4 Éliphaz de Témân prit la parole et dit :
z Cette réponse d’Éliphaz exprime en la durcissant la doctrine traditionnelle de la rétribution : doctrine qui est avant tout une affirmation de foi en la justice providentielle du Dieu de l’Alliance. Doutant de son efficacité dans tous les cas, le poète la rappelle néanmoins avec beaucoup de chaleur.
2 Si on t’adresse la parole,a tu vas perdre patience ?
Mais qui pourrait garder le silence !
a « Si on t’adresse » Aq., Sym., Théod. ; « a-t-on essayé » hébr.
3 Vois, tu faisais la leçon à beaucoup,
tu rendais vigueur aux mains défaillantes ;
4 tes propos redressaient l’homme qui chancelle,
fortifiaient les genoux qui ploient.
5 Et maintenant, ton tour venu, tu perds patience,
atteint toi-même, te voilà tout bouleversé !
6 Ta piété n’est-elle pas ton assurance,
ton espérance, n’est-ce pas une vie intègre ?
7 Souviens-toi : quel est l’innocent qui a péri ?
Où donc des hommes droits sont-ils exterminés ?
8 J’ai bien vu : ceux qui labourent le malheur
et sèment la souffrance, les moissonnent.
9 Sous l’haleine de Dieu ils périssent,
au souffle de sa colère ils sont anéantis.
10 Les rugissements du lion, les cris du fauve,
les crocs des lionceaux sont brisés.
11 Le lion périt faute de proie,
et les petits de la lionne se dispersent.
12 J’ai eu aussi une révélation furtive,b
mon oreille en a perçu le murmure.
b Littéralement « À moi une parole vint furtivement. » Il s’agit d’une parole céleste, proférée par un personnage mystérieux, cf. v. 16, communiquée au milieu d’un sommeil profond (même terme en Gn 2.21 ; 15.12) et visant à provoquer le frisson du sacré. Ce mode de connaissance surnaturel contraste avec le caractère rationnel de la doctrine des sages et atteste une évolution de celle-ci, du moins dans certains cercles. Mais la révélation dont se réclame Éliphaz ne correspond exactement ni à l’expérience habituelle des prophètes, lesquels recevaient ordinairement la Parole à l’état de veille, ni à l’inspiration que revendiquera plus tard le Siracide, Sir 24.31-33 ; 39.6. Elle s’apparente plutôt aux songes ou visions nocturnes, cf. Za 1.8, avec une note terrifiante soulignée volontiers par le genre littéraire apocalyptique, cf.

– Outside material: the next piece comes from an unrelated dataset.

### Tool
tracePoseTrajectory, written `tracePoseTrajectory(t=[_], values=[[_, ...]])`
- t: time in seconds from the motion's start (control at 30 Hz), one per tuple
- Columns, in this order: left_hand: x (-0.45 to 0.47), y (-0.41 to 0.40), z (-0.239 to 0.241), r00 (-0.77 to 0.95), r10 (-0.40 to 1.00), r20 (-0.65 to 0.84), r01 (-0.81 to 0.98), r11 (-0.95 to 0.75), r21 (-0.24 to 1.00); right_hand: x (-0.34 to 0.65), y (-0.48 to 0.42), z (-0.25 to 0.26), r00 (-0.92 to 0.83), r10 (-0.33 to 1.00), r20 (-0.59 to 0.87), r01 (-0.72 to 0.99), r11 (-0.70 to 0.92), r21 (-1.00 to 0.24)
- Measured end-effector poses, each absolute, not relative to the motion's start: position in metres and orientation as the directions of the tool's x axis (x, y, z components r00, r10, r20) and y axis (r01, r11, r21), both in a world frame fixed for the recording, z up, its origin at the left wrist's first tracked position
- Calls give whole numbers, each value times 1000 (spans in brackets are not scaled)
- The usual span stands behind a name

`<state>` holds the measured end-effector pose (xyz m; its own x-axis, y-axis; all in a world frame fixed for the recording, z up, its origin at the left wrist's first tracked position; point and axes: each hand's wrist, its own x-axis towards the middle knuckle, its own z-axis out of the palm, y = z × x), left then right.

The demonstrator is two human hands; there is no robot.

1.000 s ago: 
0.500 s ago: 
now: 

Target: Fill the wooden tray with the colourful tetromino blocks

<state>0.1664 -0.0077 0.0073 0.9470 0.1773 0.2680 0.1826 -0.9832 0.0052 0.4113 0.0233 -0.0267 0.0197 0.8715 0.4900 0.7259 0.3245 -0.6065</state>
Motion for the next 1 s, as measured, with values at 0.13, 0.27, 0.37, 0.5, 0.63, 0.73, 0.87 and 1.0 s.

Dn 4.2 ; 5.5-6.
13 À l’heure où les visions nocturnes agitent les pensées,
quand une torpeur tombe sur les humains,
14 un frisson d’épouvante me saisit
et remplit tous mes os d’effroi.
15 Un souffle glissa sur ma face,
hérissa le poil de ma chair.
16 Quelqu’un se dressa... je ne reconnus pas son visage,
mais l’image restait devant mes yeux.
Un silence... puis une voix se fit entendre :
17 « Un mortel est-il juste devant Dieu,
en face de son Auteur, un homme serait-il pur ?
18 À ses serviteurs mêmes, Dieu ne fait pas confiance,
et il convainc ses anges d’égarement.c
c « Serviteurs de Dieu » et anges sont identiques. Si ces êtres qui approchent Dieu gardent pourtant une infirmité radicale, à plus forte raison l’homme charnel et périssable.
19 Que dire des hôtes de ces maisons d’argile,
posées elles-mêmes sur la poussière ?
On les écrase comme une mite ;
20 un jour suffit à les pulvériser.
À jamais ils disparaissent, sans qu’on y prenne garde,
21 Les cordes de leur tente sont arrachées,
et ils meurent dénués de sagesse. »d
d « dénués de sagesse », litt. « et non avec sagesse »; on pourrait aussi comprendre « faute de sagesse » ou « et ce n’est pas la faute de la sagesse ». Mais le contexte immédiat, qui insiste sur la fragilité de l’homme en général et la brièveté de son existence, suggère plutôt l’idée que celui-ci n’a pas ou ne sait pas trouver le temps (cf. Ps 90.12) d’acquérir la sagesse, ou encore que sa science limitée ne peut rien contre la mort.